Thursday, December 22, 2011

Somebody Has to Win

I have a part time job as a substitute teacher in elementary school. It’s not a very well-paid position. Sometimes, when a child misbehaves at school, I’ll say something like, “I’m not here to baby-sit. They don’t pay me enough for that.” Invariably, and I mean invariably, several children drop their pencils and their chins.

“You get paid for this?” they ask. Incredulity is written all over their little faces.


I do get paid, but not very much.

But that’s okay because I have discovered a way to supplement my income. You know those extra-long receipts you occasionally get from places like Wal-mart or Home Depot or Rite-Aid that invite you to participate in an online survey? In exchange for your time, you are entered into a drawing for a grand prize of anywhere from $1000 to $10,000.

I take these surveys.

So far I have won a fifty dollar gift card to Rite-Aid (a third-place prize) and a free entrĂ©e at Panda Express. I haven’t kept track of how much time I have spent filling out surveys, but I’m sure it has been worth my while. There’s no way it averages out to less than substitute teacher pay.

A few weeks ago I received a voice mail message from Wal-mart. A pleasant computerized female voice thanked me for completing an online survey and informed me that I had been chosen to receive a $40 Wal-mart gift card. I was also assured that I would still be entered in the grand prize drawing that would take place this winter. She gave me a number to call to redeem my gift card. When I called the number, all I heard was the same computerized female voice tauntingly saying,

“Good-bye.”

That’s it.

“Good-bye.”

Tauntingly.

 I am now involved in an e-mail correspondence with someone named Katrina Peters-McKenzie at Wal-mart’s corporate customer service department. It is obvious that she hasn’t actually read my e-mails. So far she has only sent me form letters about contest rules and regulations. But if I spend less than four hours trying to claim the gift card, and I succeed, the pay will be comparable to my substitute teaching pay. Plus, I am kind of enjoying myself.

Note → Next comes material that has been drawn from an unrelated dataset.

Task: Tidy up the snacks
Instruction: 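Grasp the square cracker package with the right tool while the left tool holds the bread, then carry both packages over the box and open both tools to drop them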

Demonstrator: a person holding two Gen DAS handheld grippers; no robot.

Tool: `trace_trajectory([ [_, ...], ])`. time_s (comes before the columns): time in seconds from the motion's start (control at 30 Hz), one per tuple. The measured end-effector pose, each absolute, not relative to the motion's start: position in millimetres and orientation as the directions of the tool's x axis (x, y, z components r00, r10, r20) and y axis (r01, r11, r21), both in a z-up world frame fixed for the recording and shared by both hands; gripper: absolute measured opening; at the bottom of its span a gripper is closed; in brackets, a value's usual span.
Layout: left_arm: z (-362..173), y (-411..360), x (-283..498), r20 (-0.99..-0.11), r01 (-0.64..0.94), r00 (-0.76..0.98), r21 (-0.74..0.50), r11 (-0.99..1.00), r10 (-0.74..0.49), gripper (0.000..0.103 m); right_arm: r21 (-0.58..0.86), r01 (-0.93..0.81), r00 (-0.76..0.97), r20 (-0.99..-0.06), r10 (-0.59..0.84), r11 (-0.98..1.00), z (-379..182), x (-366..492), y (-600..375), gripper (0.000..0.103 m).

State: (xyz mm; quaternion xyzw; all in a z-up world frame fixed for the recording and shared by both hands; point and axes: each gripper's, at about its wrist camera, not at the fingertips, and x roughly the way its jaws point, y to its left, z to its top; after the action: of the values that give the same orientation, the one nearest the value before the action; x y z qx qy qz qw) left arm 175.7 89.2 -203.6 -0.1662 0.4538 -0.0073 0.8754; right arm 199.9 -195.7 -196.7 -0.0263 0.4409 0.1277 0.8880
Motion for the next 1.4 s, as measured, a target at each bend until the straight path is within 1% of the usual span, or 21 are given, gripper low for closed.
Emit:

On a visit to my parents in Florida one time, I got my mother started. We were in the grocery store and we got one of those extra-long receipts.

“You should get online and take these surveys,” I told her. “Somebody has to win.”

My parents are retired and on a fixed income. They could use a little extra money, I’m sure, and I can’t see either of them substitute teaching.

Well, my mother has taken it a step further. She spent the past year filling out and mailing in forms for the Publishers’ Clearinghouse Sweepstakes. I’ve been encouraging her. Somebody has to win. Why not her?

Sometimes she’ll call me up and say, “I’ve got to make sure I’m home next Wednesday. That’s when they’re giving away $20,000. I told them I’d spend it on new kitchen cabinets.”

“Good!” I tell her. “Keep filling them out. Somebody has to win.”

My sister came to visit this fall. My uber-practical sister. We sat visiting in my family room one afternoon.

“Have you talked to our mother lately?” she asked me. Her eyebrows were raised.

“I talked to her a few days ago,” I replied. “What’s up?”

“She thinks she’s going to win the Publishers’ Clearinghouse Sweepstakes.”

She obviously did not approve.

“Come on,” I said, “let’s go to Panda Express. It’s on me.”